Anthology of Computers and the Humanities · Volume 3

Mind the Language Gap in Digital Humanities: LLM-Aided Translation of SKOS Thesauri

Felix Kraus1 ORCID , Nicolas Blumenröhr1 ORCID , Danah Tonne1 ORCID and Achim Streit1 ORCID

  • 1 Scientific Computing Center, Karlsruhe Institute of Technology, Karlsruhe, Germany

Permanent Link: https://doi.org/10.63744/a98mEv2X4ugw

Published: 21 November 2025

Keywords: Translation System, Large Language Models, SKOS, Thesaurus, Multilingual

Abstract

We introduce WOKIE, an open-source, modular, and ready-to-use pipeline for the automated translation of SKOS thesauri.

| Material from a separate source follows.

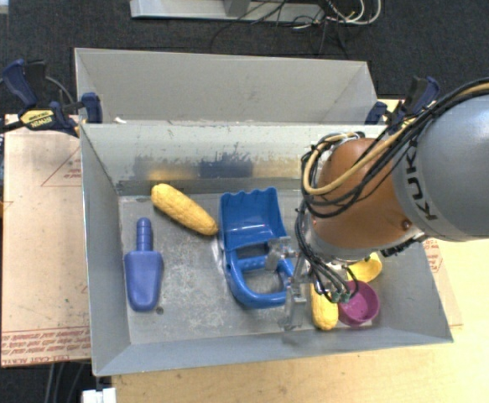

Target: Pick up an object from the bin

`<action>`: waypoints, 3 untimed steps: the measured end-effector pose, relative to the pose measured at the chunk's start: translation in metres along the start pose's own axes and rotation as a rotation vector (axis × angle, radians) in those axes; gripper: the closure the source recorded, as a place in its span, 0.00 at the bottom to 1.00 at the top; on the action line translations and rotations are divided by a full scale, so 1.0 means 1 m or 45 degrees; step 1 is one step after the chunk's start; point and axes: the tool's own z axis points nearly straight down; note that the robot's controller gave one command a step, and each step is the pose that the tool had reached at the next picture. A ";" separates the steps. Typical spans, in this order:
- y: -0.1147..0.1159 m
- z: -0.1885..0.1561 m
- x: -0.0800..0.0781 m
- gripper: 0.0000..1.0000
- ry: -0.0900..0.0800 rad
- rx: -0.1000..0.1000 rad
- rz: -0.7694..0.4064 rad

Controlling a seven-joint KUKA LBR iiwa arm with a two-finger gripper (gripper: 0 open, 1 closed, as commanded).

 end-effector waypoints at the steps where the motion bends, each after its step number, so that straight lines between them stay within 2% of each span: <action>1: 0.000 -0.004 -0.002 0.00 -0.009 0.000 0.002; 2: 0.060 0.063 -0.021 0.00 -0.015 -0.003 0.114; 3: 0.036 0.065 -0.006 1.00 -0.009 -0.003 0.189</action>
Offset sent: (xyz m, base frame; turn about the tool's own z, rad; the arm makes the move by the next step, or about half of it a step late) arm 0.0173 0.0598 -0.0651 0.0889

This work addresses a critical need in the Digital Humanities (DH), where language diversity can limit access, reuse, and semantic interoperability of knowledge resources. WOKIE combines external translation services with targeted refinement using Large Language Models (LLMs), balancing translation quality, scalability, and cost. Designed to run on everyday hardware and be easily extended, the application requires no prior expertise in machine translation or LLMs. We evaluate WOKIE across several DH thesauri in 15 mainly European languages with different parameters, translation services and LLMs, systematically analysing translation quality, performance, and ontology matching improvements. Our results show that WOKIE is suitable to enhance the accessibility, reuse, and cross-lingual interoperability of thesauri by hurdle-free automated translation and improved ontology matching performance, supporting more inclusive and multilingual research infrastructures.